This study analyzed contents of organic acids, free sugars, and volatile flavor compounds by type of Jerusalem artichoke (Helianthus tuberosus L.). Organic acids in dried Jerusalem artichoke were mainly composed of malic acid, citric acid, and succinic acid. Sucrose, fructose, and glucose were the major sugar components of dried Jerusalem artichoke. Free sugars were more abundant in the white colored sample than in the purple colored sample. In contrast, purple colored sample contained more organic acids than the white colored one. Volatile compounds in Jerusalem artichoke were investigated using the solid-phase micro-extraction method of gas chromatography/mass spectrometry.
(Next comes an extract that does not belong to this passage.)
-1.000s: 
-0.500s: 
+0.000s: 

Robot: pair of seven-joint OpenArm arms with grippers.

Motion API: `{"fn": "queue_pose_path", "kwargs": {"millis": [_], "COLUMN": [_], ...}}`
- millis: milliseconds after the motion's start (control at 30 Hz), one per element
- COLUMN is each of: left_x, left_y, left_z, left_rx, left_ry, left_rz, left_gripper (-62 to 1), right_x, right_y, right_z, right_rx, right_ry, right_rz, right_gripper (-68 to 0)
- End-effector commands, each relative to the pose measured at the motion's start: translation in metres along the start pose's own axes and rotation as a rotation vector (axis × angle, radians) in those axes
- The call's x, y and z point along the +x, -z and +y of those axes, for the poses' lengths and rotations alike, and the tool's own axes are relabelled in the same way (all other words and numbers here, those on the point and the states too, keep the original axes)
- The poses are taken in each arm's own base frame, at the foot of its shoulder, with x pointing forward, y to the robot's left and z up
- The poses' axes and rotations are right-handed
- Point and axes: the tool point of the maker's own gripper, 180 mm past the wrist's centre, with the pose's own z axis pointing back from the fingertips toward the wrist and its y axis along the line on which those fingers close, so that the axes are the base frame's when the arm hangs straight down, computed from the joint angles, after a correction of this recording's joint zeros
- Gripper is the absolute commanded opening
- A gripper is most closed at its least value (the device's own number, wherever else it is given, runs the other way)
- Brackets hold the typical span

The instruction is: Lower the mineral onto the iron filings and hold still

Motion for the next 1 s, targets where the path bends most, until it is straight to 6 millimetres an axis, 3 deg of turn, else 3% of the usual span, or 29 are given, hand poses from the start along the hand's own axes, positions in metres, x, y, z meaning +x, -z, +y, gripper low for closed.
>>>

A total of 117 volatile compounds were identified in Jerusalem artichoke, and chemical classification was as follows: 5 acids, 13 alcohols, 19 aldehydes, 12 hydrocarbons, 15 ketones, 8 miscellaneous, 27 pyrazines, and 18 terpenes in all samples. Terpene was the most abundant in Jerusalem artichoke, and ${\beta}$-bisabolene was the main component in terpenes. The second most common compound was aldehyde, and hexanal was the highest. Pyrazines were the most abundant in the roasted samples, and 2,5-dimethyl-3-ethylpyrazine was present at the highest level, followed by 2,5-dimethylpyrazine. Compared with purple samples, main compounds contained in white samples were aldehydes and hydrocarbons, whereas the major compounds in purple samples were terpenes and alcohols.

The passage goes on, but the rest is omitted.